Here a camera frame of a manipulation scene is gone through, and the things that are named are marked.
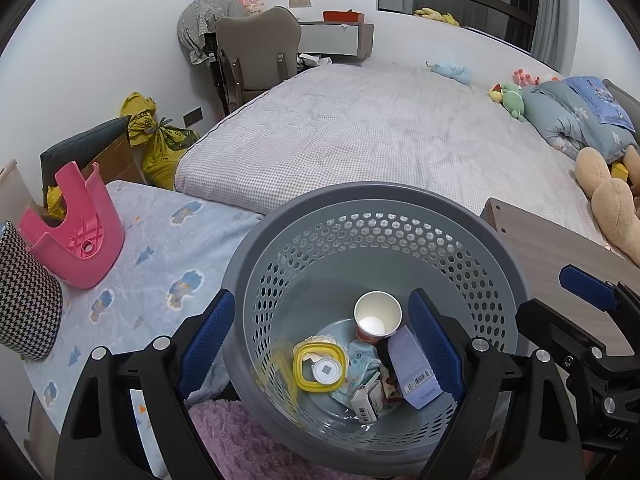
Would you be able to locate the white printed carton box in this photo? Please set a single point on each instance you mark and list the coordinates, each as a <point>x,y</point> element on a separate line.
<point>365,400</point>

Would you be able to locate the white tissue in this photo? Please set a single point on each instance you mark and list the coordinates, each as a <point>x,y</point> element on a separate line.
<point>320,342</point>

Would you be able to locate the grey upholstered chair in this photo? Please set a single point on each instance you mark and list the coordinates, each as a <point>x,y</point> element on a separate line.
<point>260,45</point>

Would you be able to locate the white crumpled papers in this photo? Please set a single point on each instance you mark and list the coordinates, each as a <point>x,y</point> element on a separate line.
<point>312,60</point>

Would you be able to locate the tan teddy bear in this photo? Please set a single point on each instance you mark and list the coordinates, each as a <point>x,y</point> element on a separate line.
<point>610,200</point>

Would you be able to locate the grey wood-grain board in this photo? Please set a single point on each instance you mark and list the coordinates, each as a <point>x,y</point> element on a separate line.
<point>540,250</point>

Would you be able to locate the yellow plush toy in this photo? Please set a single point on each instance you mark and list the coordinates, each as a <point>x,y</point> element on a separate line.
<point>435,16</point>

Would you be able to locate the lavender carton box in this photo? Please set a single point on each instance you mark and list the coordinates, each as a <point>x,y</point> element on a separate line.
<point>410,360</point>

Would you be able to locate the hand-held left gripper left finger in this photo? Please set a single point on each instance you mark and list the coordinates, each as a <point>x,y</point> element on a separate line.
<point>207,340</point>

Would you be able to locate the grey perforated plastic basket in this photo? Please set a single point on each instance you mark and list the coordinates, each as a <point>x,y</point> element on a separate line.
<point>380,200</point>

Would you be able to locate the blue grey quilt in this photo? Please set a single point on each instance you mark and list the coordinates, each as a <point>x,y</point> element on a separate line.
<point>555,115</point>

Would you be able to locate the dark wall socket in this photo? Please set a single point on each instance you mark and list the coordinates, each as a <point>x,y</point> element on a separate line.
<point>192,116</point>

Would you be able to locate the grey headboard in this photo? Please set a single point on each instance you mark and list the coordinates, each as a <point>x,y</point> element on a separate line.
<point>625,97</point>

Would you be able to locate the red white paper cup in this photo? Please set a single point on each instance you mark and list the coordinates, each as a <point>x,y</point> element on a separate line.
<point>375,310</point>

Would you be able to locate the small yellow toy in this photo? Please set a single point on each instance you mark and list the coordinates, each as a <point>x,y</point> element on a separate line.
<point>621,170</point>

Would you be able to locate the dark grey cushion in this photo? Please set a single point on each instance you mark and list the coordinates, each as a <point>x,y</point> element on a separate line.
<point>75,150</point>

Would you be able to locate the pink flower decoration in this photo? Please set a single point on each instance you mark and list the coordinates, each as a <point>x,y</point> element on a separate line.
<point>250,2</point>

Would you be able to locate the pink plush toy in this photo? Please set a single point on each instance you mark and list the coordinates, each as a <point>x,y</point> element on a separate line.
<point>525,77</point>

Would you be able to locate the light blue plush toy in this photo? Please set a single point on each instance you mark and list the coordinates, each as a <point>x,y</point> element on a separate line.
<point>450,71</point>

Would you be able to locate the pale blue printed blanket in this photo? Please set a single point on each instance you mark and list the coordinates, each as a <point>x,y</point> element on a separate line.
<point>165,240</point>

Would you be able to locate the green frog plush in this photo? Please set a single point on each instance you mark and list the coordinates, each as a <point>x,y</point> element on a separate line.
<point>510,100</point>

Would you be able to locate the white wall plate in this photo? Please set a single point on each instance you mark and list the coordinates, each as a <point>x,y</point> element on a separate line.
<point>300,1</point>

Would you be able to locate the houndstooth cushion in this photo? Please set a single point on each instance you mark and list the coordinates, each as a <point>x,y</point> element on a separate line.
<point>25,300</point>

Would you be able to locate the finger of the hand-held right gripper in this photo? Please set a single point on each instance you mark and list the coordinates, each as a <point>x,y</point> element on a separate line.
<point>587,287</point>
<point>555,330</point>

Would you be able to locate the cardboard box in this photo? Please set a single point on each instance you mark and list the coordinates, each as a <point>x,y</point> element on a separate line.
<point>120,160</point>

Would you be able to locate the blue printed pillow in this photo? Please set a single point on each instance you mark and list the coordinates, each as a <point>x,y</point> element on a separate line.
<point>602,100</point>

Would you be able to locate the red white plastic wrapper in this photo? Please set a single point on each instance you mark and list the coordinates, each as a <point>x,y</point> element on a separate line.
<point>390,390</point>

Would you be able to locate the red box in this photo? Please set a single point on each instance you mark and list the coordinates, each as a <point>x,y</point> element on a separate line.
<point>344,17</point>

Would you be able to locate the yellow plastic lid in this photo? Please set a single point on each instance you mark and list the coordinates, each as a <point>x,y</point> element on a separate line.
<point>300,365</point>

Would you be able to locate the yellow tied bag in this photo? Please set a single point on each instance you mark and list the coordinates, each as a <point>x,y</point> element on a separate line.
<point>160,155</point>

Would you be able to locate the yellow cloth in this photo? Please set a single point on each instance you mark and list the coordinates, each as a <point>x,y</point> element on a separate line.
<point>56,202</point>

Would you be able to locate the bed with checked sheet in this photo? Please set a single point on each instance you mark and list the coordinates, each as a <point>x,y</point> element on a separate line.
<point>375,130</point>

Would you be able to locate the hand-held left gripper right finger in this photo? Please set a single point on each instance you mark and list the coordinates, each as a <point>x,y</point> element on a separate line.
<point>435,345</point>

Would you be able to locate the white desk with drawer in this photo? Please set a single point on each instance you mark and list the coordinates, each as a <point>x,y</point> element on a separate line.
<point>335,40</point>

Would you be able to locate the blue printed plastic wrapper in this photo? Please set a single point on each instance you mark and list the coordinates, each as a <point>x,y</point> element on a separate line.
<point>360,360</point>

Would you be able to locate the grey cloth cover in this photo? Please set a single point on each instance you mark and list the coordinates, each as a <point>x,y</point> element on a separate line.
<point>200,20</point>

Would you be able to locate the pink plastic stool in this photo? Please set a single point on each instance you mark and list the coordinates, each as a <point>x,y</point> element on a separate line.
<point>80,245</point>

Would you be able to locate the purple fluffy blanket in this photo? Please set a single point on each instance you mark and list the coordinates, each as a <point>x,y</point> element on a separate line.
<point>240,440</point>

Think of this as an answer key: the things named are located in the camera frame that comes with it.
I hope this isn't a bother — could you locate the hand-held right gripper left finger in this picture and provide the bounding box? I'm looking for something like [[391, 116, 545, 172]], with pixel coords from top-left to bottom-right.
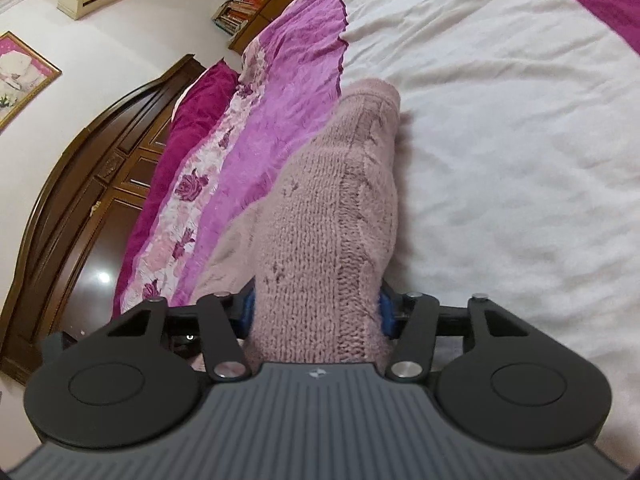
[[105, 290, 258, 382]]

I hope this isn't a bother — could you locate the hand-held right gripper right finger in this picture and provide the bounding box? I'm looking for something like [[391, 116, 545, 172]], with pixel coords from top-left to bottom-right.
[[377, 291, 533, 382]]

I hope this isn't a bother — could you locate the pink knitted sweater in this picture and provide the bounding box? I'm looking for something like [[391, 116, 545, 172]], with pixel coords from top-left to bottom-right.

* **Work order**
Please copy the data above character for character, skipping any pictures.

* **Expected answer**
Here a camera frame of a manipulation scene is gone through, and the things that are named are marked.
Would you be able to locate the white printed carton box in this photo? Please set a single point on each instance you mark and list the coordinates, each as a <point>x,y</point> element on a separate line.
<point>365,400</point>

Would you be able to locate the white tissue in this photo? Please set a single point on each instance you mark and list the coordinates, each as a <point>x,y</point> element on a separate line.
<point>320,342</point>

Would you be able to locate the grey upholstered chair in this photo? Please set a single point on each instance you mark and list the coordinates, each as a <point>x,y</point> element on a separate line.
<point>260,45</point>

Would you be able to locate the white crumpled papers in this photo? Please set a single point on each instance you mark and list the coordinates, each as a <point>x,y</point> element on a separate line.
<point>312,60</point>

Would you be able to locate the tan teddy bear in this photo? Please set a single point on each instance you mark and list the coordinates, each as a <point>x,y</point> element on a separate line.
<point>610,200</point>

Would you be able to locate the grey wood-grain board in this photo? Please set a single point on each instance you mark and list the coordinates, each as a <point>x,y</point> element on a separate line.
<point>540,250</point>

Would you be able to locate the yellow plush toy in this photo? Please set a single point on each instance you mark and list the coordinates, each as a <point>x,y</point> element on a separate line.
<point>435,16</point>

Would you be able to locate the lavender carton box in this photo? Please set a single point on each instance you mark and list the coordinates, each as a <point>x,y</point> element on a separate line.
<point>410,360</point>

Would you be able to locate the hand-held left gripper left finger in this photo? Please set a single point on each instance you mark and list the coordinates, each as a <point>x,y</point> element on a separate line.
<point>207,340</point>

Would you be able to locate the grey perforated plastic basket in this photo? Please set a single point on each instance you mark and list the coordinates, each as a <point>x,y</point> element on a separate line.
<point>380,200</point>

Would you be able to locate the blue grey quilt in this photo? Please set a single point on each instance you mark and list the coordinates, each as a <point>x,y</point> element on a separate line.
<point>555,115</point>

Would you be able to locate the dark wall socket in this photo? Please set a single point on each instance you mark and list the coordinates, each as a <point>x,y</point> element on a separate line.
<point>192,116</point>

Would you be able to locate the grey headboard in this photo? Please set a single point on each instance you mark and list the coordinates, each as a <point>x,y</point> element on a separate line.
<point>625,97</point>

Would you be able to locate the red white paper cup in this photo? Please set a single point on each instance you mark and list the coordinates, each as a <point>x,y</point> element on a separate line.
<point>375,310</point>

Would you be able to locate the small yellow toy in this photo? Please set a single point on each instance you mark and list the coordinates, each as a <point>x,y</point> element on a separate line.
<point>621,170</point>

Would you be able to locate the dark grey cushion in this photo? Please set a single point on each instance you mark and list the coordinates, each as a <point>x,y</point> element on a separate line.
<point>75,150</point>

Would you be able to locate the pink flower decoration in this photo? Please set a single point on each instance you mark and list the coordinates, each as a <point>x,y</point> element on a separate line.
<point>250,2</point>

Would you be able to locate the pink plush toy in this photo? Please set a single point on each instance you mark and list the coordinates, each as a <point>x,y</point> element on a separate line.
<point>525,77</point>

Would you be able to locate the light blue plush toy in this photo? Please set a single point on each instance you mark and list the coordinates, each as a <point>x,y</point> element on a separate line.
<point>450,71</point>

Would you be able to locate the pale blue printed blanket in this photo? Please set a single point on each instance you mark and list the coordinates, each as a <point>x,y</point> element on a separate line.
<point>165,240</point>

Would you be able to locate the green frog plush in this photo? Please set a single point on each instance you mark and list the coordinates, each as a <point>x,y</point> element on a separate line.
<point>510,100</point>

Would you be able to locate the white wall plate in this photo? Please set a single point on each instance you mark and list the coordinates, each as a <point>x,y</point> element on a separate line.
<point>300,1</point>

Would you be able to locate the houndstooth cushion in this photo? Please set a single point on each instance you mark and list the coordinates, each as a <point>x,y</point> element on a separate line.
<point>25,300</point>

Would you be able to locate the finger of the hand-held right gripper in this photo? Please set a single point on each instance you mark and list the coordinates, each as a <point>x,y</point> element on a separate line.
<point>587,287</point>
<point>555,330</point>

Would you be able to locate the cardboard box in this photo? Please set a single point on each instance you mark and list the coordinates, each as a <point>x,y</point> element on a separate line.
<point>120,160</point>

Would you be able to locate the blue printed pillow in this photo? Please set a single point on each instance you mark and list the coordinates, each as a <point>x,y</point> element on a separate line.
<point>602,100</point>

Would you be able to locate the red white plastic wrapper in this photo? Please set a single point on each instance you mark and list the coordinates, each as a <point>x,y</point> element on a separate line.
<point>390,390</point>

Would you be able to locate the red box in this photo? Please set a single point on each instance you mark and list the coordinates, each as a <point>x,y</point> element on a separate line.
<point>344,17</point>

Would you be able to locate the yellow plastic lid in this photo? Please set a single point on each instance you mark and list the coordinates, each as a <point>x,y</point> element on a separate line.
<point>300,365</point>

Would you be able to locate the yellow tied bag in this photo? Please set a single point on each instance you mark and list the coordinates, each as a <point>x,y</point> element on a separate line.
<point>160,155</point>

Would you be able to locate the yellow cloth in this photo? Please set a single point on each instance you mark and list the coordinates, each as a <point>x,y</point> element on a separate line.
<point>56,202</point>

Would you be able to locate the bed with checked sheet in this photo? Please set a single point on each instance you mark and list the coordinates, each as a <point>x,y</point> element on a separate line.
<point>375,130</point>

Would you be able to locate the hand-held left gripper right finger in this photo? Please set a single point on each instance you mark and list the coordinates, each as a <point>x,y</point> element on a separate line.
<point>435,345</point>

Would you be able to locate the white desk with drawer in this photo? Please set a single point on each instance you mark and list the coordinates, each as a <point>x,y</point> element on a separate line.
<point>335,40</point>

Would you be able to locate the blue printed plastic wrapper in this photo? Please set a single point on each instance you mark and list the coordinates, each as a <point>x,y</point> element on a separate line.
<point>360,360</point>

Would you be able to locate the grey cloth cover in this photo? Please set a single point on each instance you mark and list the coordinates, each as a <point>x,y</point> element on a separate line.
<point>200,20</point>

Would you be able to locate the pink plastic stool in this photo? Please set a single point on each instance you mark and list the coordinates, each as a <point>x,y</point> element on a separate line.
<point>80,245</point>

Would you be able to locate the purple fluffy blanket in this photo? Please set a single point on each instance you mark and list the coordinates, each as a <point>x,y</point> element on a separate line.
<point>240,440</point>

Think of this as an answer key: the things named are located in the camera frame that comes with it.
I hope this isn't a bother — could you locate the hand-held right gripper left finger in this picture and provide the bounding box? I'm looking for something like [[391, 116, 545, 172]], with pixel coords from top-left to bottom-right.
[[105, 290, 258, 382]]

I hope this isn't a bother — could you locate the hand-held right gripper right finger in this picture and provide the bounding box? I'm looking for something like [[391, 116, 545, 172]], with pixel coords from top-left to bottom-right.
[[377, 291, 533, 382]]

I hope this isn't a bother — could you locate the pink knitted sweater in this picture and provide the bounding box? I'm looking for something like [[391, 116, 545, 172]], with pixel coords from top-left to bottom-right.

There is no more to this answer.